* [Task statement]
Would you copy out the whole listing exactly as given?

* [Data provided]
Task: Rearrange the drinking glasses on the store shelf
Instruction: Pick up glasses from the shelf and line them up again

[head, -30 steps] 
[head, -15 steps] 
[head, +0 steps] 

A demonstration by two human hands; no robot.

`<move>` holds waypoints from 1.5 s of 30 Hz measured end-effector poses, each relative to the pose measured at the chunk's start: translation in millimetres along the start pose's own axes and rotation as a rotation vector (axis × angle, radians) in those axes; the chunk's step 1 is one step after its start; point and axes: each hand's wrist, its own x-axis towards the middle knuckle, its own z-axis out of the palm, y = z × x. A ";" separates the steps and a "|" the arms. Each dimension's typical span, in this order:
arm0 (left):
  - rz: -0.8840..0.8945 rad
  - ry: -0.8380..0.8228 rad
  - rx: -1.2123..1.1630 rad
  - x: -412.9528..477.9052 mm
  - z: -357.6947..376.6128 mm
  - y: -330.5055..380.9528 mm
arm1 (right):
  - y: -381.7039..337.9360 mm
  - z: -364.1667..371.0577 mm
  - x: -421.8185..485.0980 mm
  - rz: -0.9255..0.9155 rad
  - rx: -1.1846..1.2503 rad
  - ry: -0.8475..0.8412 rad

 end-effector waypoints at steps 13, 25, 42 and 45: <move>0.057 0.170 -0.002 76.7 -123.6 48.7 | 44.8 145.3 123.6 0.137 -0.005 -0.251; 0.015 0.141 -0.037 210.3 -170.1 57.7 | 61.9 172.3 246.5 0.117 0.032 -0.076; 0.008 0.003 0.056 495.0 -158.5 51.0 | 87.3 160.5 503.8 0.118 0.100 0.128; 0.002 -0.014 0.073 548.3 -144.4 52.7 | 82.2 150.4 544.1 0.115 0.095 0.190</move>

* [Written answer]
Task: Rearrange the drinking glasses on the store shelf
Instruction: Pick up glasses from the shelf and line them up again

[head, -30 steps] 
[head, -15 steps] 
[head, +0 steps] 

A demonstration by two human hands; no robot.

`<move>` holds waypoints from 1.5 s of 30 Hz measured end-effector poses, each relative to the pose measured at the chunk's start: translation in millimetres along the start pose's own axes and rotation as a rotation vector (axis × angle, radians) in those axes; the chunk's step 1 is one step after its start; point and axes: each hand's wrist, its own x-axis towards the middle knuckle, its own z-axis out of the palm, y = z × x. A ";" separates the steps and a "|" the arms. Each dimension's typical span, in this order:
arm0 (left):
  - rz: -0.8840..0.8945 rad
  - ry: -0.8380..0.8228 rad
  - rx: -1.2123..1.1630 rad
  - x: -412.9528..477.9052 mm
  - z: -357.6947..376.6128 mm
  - y: -330.5055..380.9528 mm
arm1 (right):
  - y: -381.7039..337.9360 mm
  - z: -364.1667..371.0577 mm
  - x: -421.8185..485.0980 mm
  - rz: -0.9255..0.9155 rad
  - rx: -1.1846..1.2503 rad
  - ry: -0.8475..0.8412 rad

 end-effector waypoints at steps 13, 25, 42 and 45: <move>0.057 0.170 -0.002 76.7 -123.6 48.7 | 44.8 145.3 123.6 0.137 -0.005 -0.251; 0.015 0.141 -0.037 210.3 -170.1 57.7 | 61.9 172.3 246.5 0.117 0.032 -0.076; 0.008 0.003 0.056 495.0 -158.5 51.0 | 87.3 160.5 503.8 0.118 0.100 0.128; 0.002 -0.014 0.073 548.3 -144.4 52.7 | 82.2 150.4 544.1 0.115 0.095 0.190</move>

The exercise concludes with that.